When I first worked with sparse matrices, I was convinced, that the element type of those objects were AbstractFloat types. I am easily convinced, that all Number types make sense as well. Nevertheless there there seems to be a sloppy idea of which element types are actually intended.

The constructors of sparse arrays accept any element type. But you can call certain functions on sparse arrays only, if the element type supports certain methods. So the element types are de facto restricted by a kind of duck typing. The methods, which I refer to, include != 0, == 0, != zero, == zero, isequal, iszero for the question, if an element to be processed is zero or not.
I see, that all those alternatives lead to the same result for Numbers (with the exception of == and isequal, which deserves a separate consideration in the case of ±0.0).
But if I want to use a different element type Tv, I have to support this type with a consistent behaviour for all of those methods. That is far more inconvenient than just have to define zero(::Type{Tv}), what would be sufficient in the case of a consistent use within the SparseArrays module.
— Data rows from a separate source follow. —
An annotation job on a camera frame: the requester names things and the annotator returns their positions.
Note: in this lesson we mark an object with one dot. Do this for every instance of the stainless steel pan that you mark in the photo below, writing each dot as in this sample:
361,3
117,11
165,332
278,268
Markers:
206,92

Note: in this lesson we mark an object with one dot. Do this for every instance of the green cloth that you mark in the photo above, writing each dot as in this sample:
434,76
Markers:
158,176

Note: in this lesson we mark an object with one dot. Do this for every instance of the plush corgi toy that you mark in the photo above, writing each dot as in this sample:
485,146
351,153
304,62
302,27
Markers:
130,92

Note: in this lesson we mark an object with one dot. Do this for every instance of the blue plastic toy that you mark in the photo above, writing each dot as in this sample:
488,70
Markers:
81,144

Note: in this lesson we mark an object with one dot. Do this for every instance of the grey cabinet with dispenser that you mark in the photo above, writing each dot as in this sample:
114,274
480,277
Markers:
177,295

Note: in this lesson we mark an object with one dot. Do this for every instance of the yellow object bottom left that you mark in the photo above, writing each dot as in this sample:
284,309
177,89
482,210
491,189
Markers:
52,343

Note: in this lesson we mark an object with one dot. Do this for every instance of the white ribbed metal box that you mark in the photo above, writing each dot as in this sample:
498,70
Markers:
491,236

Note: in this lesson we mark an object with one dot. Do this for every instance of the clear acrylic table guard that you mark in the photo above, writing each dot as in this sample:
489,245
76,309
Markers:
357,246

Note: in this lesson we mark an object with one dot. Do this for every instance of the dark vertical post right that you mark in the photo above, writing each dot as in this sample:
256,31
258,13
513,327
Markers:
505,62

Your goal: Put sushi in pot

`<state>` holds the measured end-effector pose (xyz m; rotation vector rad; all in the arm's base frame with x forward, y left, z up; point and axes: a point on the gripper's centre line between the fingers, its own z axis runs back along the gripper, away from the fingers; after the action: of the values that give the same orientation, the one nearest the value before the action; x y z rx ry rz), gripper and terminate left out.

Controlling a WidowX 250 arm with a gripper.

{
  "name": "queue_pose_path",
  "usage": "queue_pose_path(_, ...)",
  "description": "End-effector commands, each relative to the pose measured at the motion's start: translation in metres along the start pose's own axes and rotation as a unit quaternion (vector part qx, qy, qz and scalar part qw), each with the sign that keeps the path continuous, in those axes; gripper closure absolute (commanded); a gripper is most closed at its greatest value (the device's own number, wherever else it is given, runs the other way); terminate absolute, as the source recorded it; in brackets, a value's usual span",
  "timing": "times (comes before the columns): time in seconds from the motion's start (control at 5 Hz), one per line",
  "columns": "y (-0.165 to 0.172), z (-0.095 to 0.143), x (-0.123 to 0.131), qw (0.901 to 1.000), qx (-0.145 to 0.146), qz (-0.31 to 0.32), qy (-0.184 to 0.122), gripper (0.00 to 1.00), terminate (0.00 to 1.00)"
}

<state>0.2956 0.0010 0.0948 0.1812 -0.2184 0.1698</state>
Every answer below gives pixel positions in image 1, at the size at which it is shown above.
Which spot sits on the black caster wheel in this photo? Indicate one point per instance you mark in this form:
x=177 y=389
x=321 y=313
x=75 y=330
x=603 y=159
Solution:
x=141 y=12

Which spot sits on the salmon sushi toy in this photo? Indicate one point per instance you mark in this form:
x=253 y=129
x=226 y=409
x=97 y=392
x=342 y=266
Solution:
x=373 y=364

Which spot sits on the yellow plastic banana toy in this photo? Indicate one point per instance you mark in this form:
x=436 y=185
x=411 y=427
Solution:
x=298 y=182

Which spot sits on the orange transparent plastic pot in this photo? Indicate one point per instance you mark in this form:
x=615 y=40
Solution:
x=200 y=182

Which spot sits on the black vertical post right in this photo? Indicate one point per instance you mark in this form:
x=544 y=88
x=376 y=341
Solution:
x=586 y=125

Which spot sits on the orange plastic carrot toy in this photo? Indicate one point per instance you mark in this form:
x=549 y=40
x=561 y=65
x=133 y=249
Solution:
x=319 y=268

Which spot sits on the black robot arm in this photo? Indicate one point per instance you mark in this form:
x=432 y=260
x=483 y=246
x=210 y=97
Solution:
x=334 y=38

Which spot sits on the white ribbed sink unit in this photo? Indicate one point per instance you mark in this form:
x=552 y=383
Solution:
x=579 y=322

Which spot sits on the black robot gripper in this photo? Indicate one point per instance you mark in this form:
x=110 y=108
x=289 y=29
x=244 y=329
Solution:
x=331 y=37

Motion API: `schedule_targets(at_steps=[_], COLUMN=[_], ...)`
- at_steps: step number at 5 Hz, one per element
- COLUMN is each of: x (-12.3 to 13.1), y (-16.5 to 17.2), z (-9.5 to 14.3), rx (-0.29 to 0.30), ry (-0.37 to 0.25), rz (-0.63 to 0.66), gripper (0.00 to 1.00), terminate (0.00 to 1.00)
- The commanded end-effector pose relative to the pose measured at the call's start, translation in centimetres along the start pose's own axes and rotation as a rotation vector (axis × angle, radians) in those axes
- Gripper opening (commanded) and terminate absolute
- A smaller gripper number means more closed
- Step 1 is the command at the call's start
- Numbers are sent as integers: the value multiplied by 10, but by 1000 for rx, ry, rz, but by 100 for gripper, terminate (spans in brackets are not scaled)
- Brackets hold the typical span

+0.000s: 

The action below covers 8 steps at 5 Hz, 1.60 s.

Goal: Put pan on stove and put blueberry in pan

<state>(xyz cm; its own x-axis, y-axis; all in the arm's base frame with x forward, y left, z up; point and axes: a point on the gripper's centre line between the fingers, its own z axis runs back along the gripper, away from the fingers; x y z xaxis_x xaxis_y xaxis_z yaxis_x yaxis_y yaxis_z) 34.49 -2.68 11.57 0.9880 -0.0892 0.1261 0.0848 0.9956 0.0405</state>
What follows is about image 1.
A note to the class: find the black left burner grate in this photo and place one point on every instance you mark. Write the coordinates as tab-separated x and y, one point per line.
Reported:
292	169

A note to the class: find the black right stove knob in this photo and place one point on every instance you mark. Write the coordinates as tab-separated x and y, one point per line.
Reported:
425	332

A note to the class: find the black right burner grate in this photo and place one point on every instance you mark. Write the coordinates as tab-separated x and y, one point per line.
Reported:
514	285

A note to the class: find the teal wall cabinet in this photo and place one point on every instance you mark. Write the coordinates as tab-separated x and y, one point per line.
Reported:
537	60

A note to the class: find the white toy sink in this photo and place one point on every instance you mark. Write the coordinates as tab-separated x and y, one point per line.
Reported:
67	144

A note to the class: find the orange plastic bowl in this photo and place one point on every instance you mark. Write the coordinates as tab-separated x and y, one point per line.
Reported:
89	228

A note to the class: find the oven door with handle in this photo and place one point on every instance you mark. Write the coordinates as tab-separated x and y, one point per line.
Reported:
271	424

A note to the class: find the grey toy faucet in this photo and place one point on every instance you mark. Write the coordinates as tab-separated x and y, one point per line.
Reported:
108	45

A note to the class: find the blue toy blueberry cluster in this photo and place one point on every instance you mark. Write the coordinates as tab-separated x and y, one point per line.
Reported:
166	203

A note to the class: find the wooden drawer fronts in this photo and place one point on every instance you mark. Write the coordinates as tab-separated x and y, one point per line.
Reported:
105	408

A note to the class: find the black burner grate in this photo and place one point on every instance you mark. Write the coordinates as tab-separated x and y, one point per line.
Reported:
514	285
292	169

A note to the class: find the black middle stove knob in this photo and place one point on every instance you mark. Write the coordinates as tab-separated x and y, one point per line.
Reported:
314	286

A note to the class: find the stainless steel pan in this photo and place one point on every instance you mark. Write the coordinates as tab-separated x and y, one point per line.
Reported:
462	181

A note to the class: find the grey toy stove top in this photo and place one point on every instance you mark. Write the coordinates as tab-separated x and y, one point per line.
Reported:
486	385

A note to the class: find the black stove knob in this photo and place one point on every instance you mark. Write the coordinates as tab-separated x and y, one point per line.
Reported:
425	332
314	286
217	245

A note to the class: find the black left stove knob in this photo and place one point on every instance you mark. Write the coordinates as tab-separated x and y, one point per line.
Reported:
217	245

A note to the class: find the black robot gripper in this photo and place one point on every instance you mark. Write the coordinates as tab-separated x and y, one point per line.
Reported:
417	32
Using iszero(x) would be a proper choice. It falls back to x == zero(typeof(x)). Comparison with 0 is good for if x isa Number, but leads into a blind alley, for other types, because all elements would be stored silently (even if zero is defined).

Here is a list of the current implementation (v0.7 2017-11-24) which illustrates the diversity in handling zeros:
How (and where) is defined, if an entry is considered a zero?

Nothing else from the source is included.